Whether it’s a stock, a house or a business, we all want to sell at the perfect time. Selling a manufacturing company is not different than other major transactions in that you want to sell when your business is up. For manufacturing business owners, however, it’s not just about selling when sales are up. There is so much more to consider.
Selling When Sales Are In An Upward Trajectory Is Important, But Other Factors May Be Equally Important.
Ability To Transition:
Unlike other businesses, the transition of manufacturing companies, depending on how complicated the manufacturing process is, can be much longer than other types of business. This is especially true in the current market, when buyers are coming out of corporate America in droves to make acquisition, rather than from the manufacturing community. If you develop a health issue that diminishes your ability to transition the company, your realized sale price will be diminished. Additionally if your staff is aging and you’ve made no effort to train the next generation of worker, buyers will see danger, and thus pay less.
Cyclicality of Sectors:
This will affect some manufacturing sectors more than others, but Sellers need to be aware of sector cycles. For example, business owners serving the oil and gas industries would have achieved more prior to prices tanking. Likewise, capital equipment manufacturers may be negatively impacted by rising interest rates, which alter how much equipment buyers can afford.
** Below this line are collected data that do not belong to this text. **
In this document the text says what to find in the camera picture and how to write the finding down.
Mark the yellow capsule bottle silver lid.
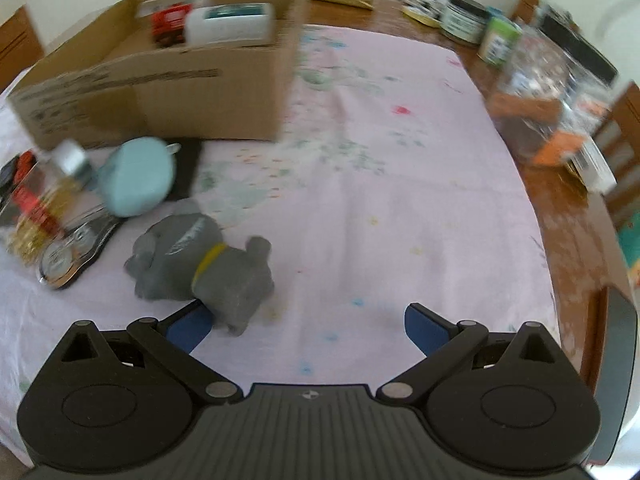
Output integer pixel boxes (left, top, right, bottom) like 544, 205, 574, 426
5, 140, 109, 266

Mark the wooden chair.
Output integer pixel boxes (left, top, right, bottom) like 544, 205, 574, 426
0, 5, 46, 92
512, 0, 552, 27
592, 82, 640, 231

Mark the large clear jar black lid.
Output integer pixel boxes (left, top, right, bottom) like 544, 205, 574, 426
487, 12, 619, 169

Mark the teal round case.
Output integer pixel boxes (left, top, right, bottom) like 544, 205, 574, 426
97, 137, 180, 219

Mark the correction tape dispenser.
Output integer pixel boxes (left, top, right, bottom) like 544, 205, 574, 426
38, 205, 124, 291

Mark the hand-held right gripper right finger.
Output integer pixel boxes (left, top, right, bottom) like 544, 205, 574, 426
375, 302, 573, 404

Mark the pink floral tablecloth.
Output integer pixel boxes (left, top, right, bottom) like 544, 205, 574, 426
0, 25, 559, 463

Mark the yellow sticky note pad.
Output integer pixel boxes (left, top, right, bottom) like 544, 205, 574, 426
402, 6, 442, 29

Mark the black toy with red wheels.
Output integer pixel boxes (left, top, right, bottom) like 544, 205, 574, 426
0, 152, 40, 212

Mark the colourful printed bag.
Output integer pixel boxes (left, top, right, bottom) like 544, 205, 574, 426
617, 225, 640, 292

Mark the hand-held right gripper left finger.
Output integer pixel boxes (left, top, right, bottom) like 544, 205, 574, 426
37, 300, 246, 404

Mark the cardboard box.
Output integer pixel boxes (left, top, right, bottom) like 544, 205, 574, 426
7, 0, 309, 151

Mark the grey animal toy yellow collar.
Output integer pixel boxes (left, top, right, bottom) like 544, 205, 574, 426
123, 200, 276, 336

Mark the dark phone red case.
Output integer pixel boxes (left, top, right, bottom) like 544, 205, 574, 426
582, 285, 640, 467

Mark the bundle of pens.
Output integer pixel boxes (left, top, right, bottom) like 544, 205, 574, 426
397, 0, 451, 17

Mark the white medicine box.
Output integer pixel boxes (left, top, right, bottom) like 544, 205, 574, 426
565, 137, 617, 196

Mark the small jar green lid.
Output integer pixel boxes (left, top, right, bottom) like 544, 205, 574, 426
477, 15, 524, 67

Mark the small glass jar black lid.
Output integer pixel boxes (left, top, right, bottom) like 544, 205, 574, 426
440, 0, 490, 46

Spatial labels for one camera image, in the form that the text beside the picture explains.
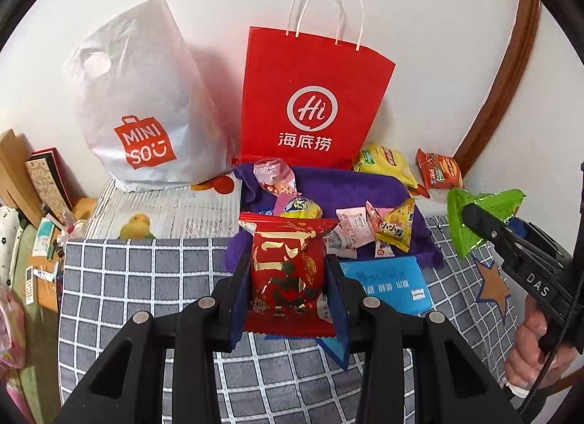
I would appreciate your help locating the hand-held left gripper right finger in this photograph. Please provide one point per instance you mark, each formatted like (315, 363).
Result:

Industry Disruptive Technology On The Horizon:
Businesses that manufactured components for postage equipment were likely dramatically impacted by the rise of services like Stamps.com, and online bill pay in the last decade. Likewise today, the rise of 3D printing and other automation advances may have an impact on certain sectors. The point here is to pay attention to new technologies that could impact your business and plan accordingly.
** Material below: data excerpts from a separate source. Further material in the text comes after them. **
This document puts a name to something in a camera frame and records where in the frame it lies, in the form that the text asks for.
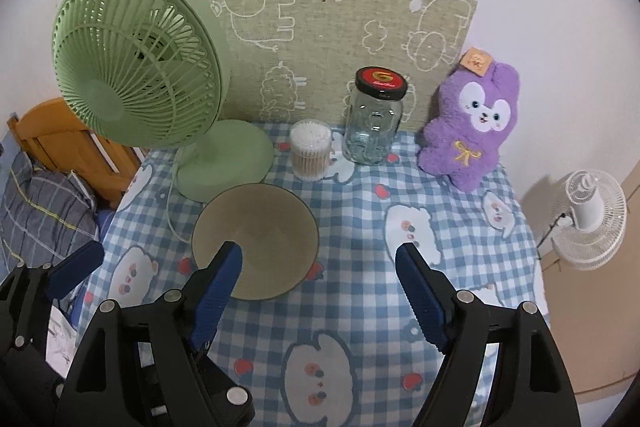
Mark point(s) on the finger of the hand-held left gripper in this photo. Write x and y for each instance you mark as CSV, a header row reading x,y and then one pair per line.
x,y
77,269

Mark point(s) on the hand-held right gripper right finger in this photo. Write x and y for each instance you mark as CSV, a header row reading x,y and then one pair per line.
x,y
422,302

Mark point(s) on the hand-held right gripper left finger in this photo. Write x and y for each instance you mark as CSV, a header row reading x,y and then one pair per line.
x,y
215,297

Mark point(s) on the beige floral ceramic bowl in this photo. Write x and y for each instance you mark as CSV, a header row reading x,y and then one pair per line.
x,y
270,232

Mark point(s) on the grey plaid pillow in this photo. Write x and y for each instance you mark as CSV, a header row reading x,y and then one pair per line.
x,y
40,207

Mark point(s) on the blue checkered tablecloth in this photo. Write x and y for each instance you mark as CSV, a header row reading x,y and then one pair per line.
x,y
350,257

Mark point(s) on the wooden headboard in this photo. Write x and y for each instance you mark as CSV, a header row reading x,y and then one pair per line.
x,y
50,132

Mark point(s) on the purple plush bunny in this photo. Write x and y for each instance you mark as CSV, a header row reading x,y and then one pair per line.
x,y
460,147

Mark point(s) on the clear cotton swab container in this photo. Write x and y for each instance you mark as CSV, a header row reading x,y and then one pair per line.
x,y
310,147

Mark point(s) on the glass jar with black lid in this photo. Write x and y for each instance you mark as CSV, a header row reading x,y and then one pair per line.
x,y
372,127

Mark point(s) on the white standing fan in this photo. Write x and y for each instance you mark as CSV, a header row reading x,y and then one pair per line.
x,y
595,217

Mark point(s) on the green desk fan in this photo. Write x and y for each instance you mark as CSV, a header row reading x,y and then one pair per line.
x,y
130,57

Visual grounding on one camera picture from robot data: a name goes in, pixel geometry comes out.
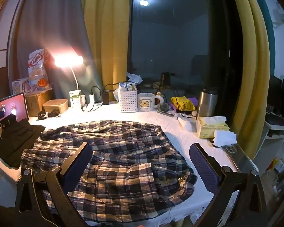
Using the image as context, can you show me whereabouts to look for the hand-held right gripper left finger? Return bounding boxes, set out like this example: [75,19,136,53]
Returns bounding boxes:
[15,142,93,227]

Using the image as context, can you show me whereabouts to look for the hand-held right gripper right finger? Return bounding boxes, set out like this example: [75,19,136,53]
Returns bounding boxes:
[190,143,268,227]

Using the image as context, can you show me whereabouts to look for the plaid pants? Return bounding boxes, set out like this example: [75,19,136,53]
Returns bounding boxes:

It’s Hard To Quit While You’re Ahead:
Years ago I sold a business after the death of the founder. After being diagnosed with advanced stage lung cancer, there was not enough time to transition the business before his passing. We were able to help his widow, but the realized number was diminished. It’s hard for manufacturing entrepreneurs to exit when everything is going right. Sometimes having a liquidity event to guarantee your financial future is the smartest thing you can do. Most business acquirers welcome a Seller remaining involved for a few years. You can remain vital and active while still securing your financial future. The best time to sell a manufacturing company is when you’re up!